Identification of IL-17-producing FOXP3+ regulatory T cells in humans

Kui Shin Voo  1 Yui-Hsi WangFabio R SantoriCesar BoggianoYi-Hong WangKazuhiko ArimaLaura BoverShino HanabuchiJahan KhaliliEkaterina MarinovaBiao ZhengDan R LittmanYong-Jun Liu
Affiliations

Identification of IL-17-producing FOXP3+ regulatory T cells in humans

Kui Shin Voo et al. Proc Natl Acad Sci U S A. .

Abstract

IL-17-producing CD4(+) T helper (Th17) cells have recently been defined as a unique subset of proinflammatory helper cells whose development depends on signaling initiated by IL-6 and TGF-beta, autocrine activity of IL-21, activation of STAT3, and induction of the orphan nuclear receptor RORgammat. The maintenance, expansion, and further differentiation of the committed Th17 cells depend on IL-1beta and IL-23. IL-17 was originally found produced by circulating human CD45RO(+) memory T cells. A recent study found that human Th17 memory cells selectively express high levels of CCR6. In this study, we report that human peripheral blood and lymphoid tissue contain a significant number of CD4(+)FOXP3(+) T cells that express CCR6 and have the capacity to produce IL-17 upon activation.
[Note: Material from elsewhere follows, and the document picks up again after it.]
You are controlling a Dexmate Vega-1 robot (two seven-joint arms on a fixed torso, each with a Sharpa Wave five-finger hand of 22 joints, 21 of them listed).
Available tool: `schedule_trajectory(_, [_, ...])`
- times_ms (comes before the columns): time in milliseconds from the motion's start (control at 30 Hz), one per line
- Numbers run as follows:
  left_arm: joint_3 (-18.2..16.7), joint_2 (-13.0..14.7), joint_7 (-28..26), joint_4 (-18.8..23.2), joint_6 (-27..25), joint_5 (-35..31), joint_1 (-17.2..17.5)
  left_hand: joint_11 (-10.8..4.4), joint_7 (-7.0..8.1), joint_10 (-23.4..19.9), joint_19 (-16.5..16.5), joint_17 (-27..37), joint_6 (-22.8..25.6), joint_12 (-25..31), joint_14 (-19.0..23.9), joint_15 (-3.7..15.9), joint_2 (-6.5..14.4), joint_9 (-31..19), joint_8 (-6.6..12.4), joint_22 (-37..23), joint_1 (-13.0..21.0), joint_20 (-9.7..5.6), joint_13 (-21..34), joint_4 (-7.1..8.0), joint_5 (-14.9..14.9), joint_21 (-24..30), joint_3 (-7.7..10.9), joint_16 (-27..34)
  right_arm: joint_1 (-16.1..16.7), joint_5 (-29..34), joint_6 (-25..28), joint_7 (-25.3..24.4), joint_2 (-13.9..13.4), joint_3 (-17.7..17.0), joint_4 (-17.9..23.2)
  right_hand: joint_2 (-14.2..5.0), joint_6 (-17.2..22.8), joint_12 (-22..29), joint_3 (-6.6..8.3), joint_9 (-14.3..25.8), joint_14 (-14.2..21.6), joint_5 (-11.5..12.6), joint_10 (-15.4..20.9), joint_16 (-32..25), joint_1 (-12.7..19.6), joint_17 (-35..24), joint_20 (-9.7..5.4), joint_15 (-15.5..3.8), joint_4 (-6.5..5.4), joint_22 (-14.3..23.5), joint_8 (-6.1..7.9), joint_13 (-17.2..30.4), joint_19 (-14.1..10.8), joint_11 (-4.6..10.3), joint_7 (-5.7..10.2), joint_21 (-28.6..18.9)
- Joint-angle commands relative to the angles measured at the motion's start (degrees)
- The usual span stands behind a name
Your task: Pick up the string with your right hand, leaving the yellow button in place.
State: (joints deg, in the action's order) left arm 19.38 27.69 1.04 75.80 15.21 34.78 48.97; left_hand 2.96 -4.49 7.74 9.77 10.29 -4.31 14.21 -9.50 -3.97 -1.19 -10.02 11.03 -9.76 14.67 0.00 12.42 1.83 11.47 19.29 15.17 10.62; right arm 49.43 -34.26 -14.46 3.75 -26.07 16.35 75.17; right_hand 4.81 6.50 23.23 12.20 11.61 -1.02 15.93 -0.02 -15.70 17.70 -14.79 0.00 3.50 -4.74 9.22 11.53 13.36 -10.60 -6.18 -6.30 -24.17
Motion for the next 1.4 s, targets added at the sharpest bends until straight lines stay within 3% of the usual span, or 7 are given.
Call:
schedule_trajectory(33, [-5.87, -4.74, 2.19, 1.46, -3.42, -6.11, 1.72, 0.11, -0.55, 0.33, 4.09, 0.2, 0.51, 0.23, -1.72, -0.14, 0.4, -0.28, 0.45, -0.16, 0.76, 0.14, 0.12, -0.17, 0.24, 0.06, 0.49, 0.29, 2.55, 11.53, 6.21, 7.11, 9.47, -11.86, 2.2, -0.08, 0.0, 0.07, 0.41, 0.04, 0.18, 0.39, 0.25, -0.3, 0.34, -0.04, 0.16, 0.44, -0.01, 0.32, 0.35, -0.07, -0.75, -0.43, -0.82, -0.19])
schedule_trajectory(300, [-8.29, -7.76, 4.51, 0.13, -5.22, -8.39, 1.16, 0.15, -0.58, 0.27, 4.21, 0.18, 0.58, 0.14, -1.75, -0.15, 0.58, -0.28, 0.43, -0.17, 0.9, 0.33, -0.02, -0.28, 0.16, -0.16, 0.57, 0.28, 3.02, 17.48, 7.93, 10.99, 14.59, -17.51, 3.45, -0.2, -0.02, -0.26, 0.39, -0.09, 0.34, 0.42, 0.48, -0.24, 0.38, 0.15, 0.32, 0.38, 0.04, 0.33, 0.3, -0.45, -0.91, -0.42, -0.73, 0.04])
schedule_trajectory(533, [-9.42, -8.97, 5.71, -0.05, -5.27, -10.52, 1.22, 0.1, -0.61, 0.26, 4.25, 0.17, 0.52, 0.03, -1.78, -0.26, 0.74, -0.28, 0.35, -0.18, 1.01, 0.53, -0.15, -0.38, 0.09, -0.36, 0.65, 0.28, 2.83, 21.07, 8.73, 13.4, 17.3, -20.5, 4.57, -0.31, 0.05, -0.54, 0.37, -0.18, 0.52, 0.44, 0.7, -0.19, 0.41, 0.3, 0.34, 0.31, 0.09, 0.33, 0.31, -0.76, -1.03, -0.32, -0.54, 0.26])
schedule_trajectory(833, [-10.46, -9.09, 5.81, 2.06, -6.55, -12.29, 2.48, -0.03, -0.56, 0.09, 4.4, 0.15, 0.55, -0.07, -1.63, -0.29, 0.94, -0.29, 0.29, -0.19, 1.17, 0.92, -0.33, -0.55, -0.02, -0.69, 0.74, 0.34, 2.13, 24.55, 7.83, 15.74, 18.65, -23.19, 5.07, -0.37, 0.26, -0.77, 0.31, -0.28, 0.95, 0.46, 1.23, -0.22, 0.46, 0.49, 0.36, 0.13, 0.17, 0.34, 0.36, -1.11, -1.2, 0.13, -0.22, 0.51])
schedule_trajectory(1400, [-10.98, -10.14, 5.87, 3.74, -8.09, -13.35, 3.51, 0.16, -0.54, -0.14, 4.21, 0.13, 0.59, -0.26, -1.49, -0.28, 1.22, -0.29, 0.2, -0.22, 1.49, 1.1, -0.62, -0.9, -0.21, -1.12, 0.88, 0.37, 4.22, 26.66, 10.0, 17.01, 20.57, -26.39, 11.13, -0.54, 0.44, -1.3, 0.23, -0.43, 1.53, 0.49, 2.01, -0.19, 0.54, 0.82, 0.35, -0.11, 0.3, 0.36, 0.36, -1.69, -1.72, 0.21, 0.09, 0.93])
These cells coexpress FOXP3 and RORgammat transcription factors. The CD4(+)FOXP3(+)CCR6(+) IL-17-producing cells strongly inhibit the proliferation of CD4(+) responder T cells. CD4(+)CD25(high)-derived T-cell clones express FOXP3, RORgammat, and IL-17 and maintain their suppressive function via a cell-cell contact mechanism. We further show that human CD4(+)FOXP3(+)CCR6(-) regulatory T (Treg) cells differentiate into IL-17 producer cells upon T-cell receptor stimulation in the presence of IL-1beta, IL-2, IL-21, IL-23, and human serum. This, together with the finding that human thymus does not contain IL-17-producing Treg cells, suggests that the IL-17(+)FOXP3(+) Treg cells are generated in the periphery. IL-17-producing Treg cells may play critical roles in antimicrobial defense, while controlling autoimmunity and inflammation.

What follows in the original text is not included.